Surprise, donc, quand appuyant sur le bouton vert de la borne d'entrée, elle le voit face à elle, déjà appuyé sur une voiture, visage baissé et doigts affairés sur son téléphone portable.

Barbe grise et veste en cuir identiques. Puis, levant les yeux, le regard vif, comme toujours.

Jean ne change pas. Même là, depuis deux ans qu'ils se sont vus. Douceur de penser qu'il en sera toujours ainsi.

Embrassade. Et il lui prend le bras. Il le lui a toujours pris, depuis vingt-sept ans.
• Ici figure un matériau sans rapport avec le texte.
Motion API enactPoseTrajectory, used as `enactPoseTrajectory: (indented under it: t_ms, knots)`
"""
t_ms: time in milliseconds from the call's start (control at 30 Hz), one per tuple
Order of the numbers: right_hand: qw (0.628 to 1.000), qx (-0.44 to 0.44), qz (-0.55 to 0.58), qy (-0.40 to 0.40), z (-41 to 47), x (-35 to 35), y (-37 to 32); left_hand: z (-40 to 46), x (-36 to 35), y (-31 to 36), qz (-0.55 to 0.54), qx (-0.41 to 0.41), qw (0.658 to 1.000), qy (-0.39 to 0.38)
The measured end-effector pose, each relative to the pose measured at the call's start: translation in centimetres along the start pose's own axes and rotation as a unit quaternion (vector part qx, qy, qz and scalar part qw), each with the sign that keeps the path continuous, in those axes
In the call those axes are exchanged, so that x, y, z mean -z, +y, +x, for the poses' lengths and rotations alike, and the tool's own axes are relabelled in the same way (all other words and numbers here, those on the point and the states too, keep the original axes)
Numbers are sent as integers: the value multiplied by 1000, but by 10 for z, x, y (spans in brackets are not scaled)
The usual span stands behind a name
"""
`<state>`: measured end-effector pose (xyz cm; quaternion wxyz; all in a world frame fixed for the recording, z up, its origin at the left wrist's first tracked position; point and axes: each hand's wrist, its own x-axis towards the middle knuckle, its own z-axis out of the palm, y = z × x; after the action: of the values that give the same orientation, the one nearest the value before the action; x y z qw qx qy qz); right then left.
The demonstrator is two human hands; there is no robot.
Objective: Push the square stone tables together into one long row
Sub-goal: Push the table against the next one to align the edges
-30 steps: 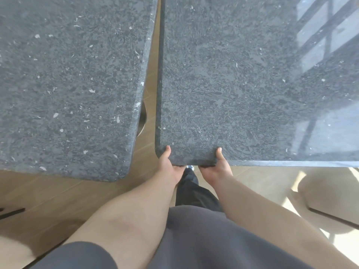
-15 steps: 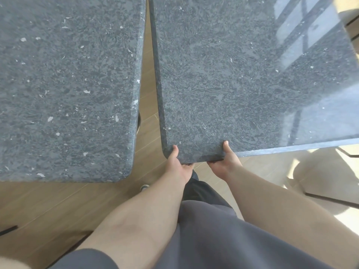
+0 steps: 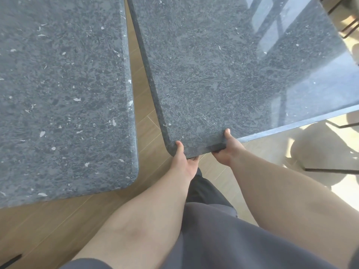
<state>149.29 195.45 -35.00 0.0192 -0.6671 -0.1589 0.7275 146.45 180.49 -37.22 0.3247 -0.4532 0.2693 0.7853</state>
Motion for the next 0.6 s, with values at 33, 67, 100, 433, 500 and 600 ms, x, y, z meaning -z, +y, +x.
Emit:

C'est bien la seule chose.

Le reste fut donné. Temps. Paroles, écoute, désir. Et de la conviction, inlassablement. Que le temps et le vin sont bons. Qu'elle l'est aussi, belle comme un Bloody mary.

Elle ne l'a jamais cru, poussant avec lui les portes de brasseries parisiennes. De bars aussi. Et du restaurant de quartier du quinzième arrondissement où se nichait son petit appartement.

Puis vinrent les fêtes vôtives du canton de Vaud où l'on boit par décis. Avec filets de perche au bord du lac ou boules au fromage sous lambris, entourés de Suisses pur jus.

Jusqu'au retour à la gare. Où elle a fini par ne plus revenir.

Aujourd'hui, il lui a raconté des moments. De maintenant, heureusement, et d'hier. Avec ou sans culotte.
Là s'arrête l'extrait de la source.